Fakta Unik Madain Saleh, Kota Kuno Arab Saudi yang Katanya Dihindari Nabi Muhammad!
- id.pinterest.com
Cianjur – Pernahkah kamu mendengar tentang Madain Saleh, sebuah kota kuno di Arab Saudi yang penuh misteri?
Situs arkeologi berusia lebih dari 2000 tahun ini ternyata memiliki fakta unik yang cukup mencengangkan, terutama terkait dengan Nabi Muhammad yang konon dihindari tempat ini.
Terletak di kota Alula, sekitar 300 km di utara Madinah, Madain Saleh dulunya adalah pusat perdagangan kerajaan Nabatean. Kota yang juga dikenal sebagai Al-Hijr ini bahkan sudah diakui UNESCO sebagai situs warisan dunia sejak 2008.

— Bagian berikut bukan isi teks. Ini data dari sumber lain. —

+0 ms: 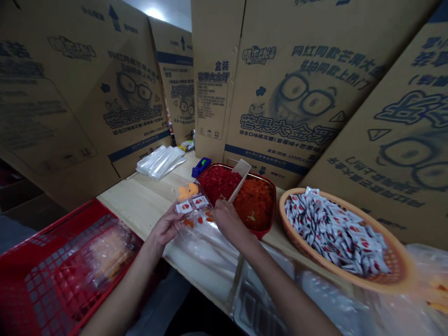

Yang membuat Madain Saleh istimewa adalah arsitekturnya yang menakjubkan. Bangunan dan monumen di sini diukir langsung dari bebatuan dan dipotong menjadi batu pasir, mirip seperti kota kuno Petra di Yordania.
Fakta Unik yang Bikin Penasaran
Berikut beberapa fakta unik tentang Madain Saleh yang mungkin belum kamu ketahui:
1. Ibukota Kedua Kerajaan Nabatean
Setelah Petra dikuasai Romawi tahun 106 M, orang-orang Nabati menjadikan Al-Hijr sebagai ibukota baru mereka. Inilah yang membuat kota kuno ini begitu penting dalam sejarah Arab Saudi.
2. Kaya Akan Prasasti Kuno
Situs ini memiliki sekitar 50 prasasti dari periode pra-Nabatean dan 111 makam yang diukir dengan gaya dekorasi campuran budaya Assyria, Mesir, dan Helenistik. Fakta unik ini menunjukkan betapa kosmopolitannya peradaban di Arab Saudi kuno.
3. Masih Banyak yang Belum Digali
Sebagian besar reruntuhan kota kuno ini masih tertutup pasir dan belum sepenuhnya dieksplorasi oleh para arkeolog. Fakta ini membuat Madain Saleh menyimpan lebih banyak misteri.
4. Tempat Ibadah Dosana
Area Jabal Idlib berfungsi sebagai tempat ibadah utama, kemungkinan untuk menyembah Dosana atau penguasa pegunungan.
Mengapa Dihindari Nabi Muhammad?
Madain Saleh ternyata memiliki cerita yang cukup kontroversial. Konon, Nabi Muhammad SAW selalu mempercepat langkahnya saat melewati kota Alula dan tidak pernah menoleh ke kanan atau kiri.
Inilah mengapa kota kuno Arab Saudi ini dihindari oleh Rasulullah.
Bahkan Ibnu Batutah pernah mencatat bahwa rombongan karavan enggan berhenti di Al-Ula. Masyarakat Arab menyebut tempat ini sebagai "kota hantu" atau "markas jin" karena kaum Nabatean dianggap tidak menyembah Tuhan melainkan dewa-dewi.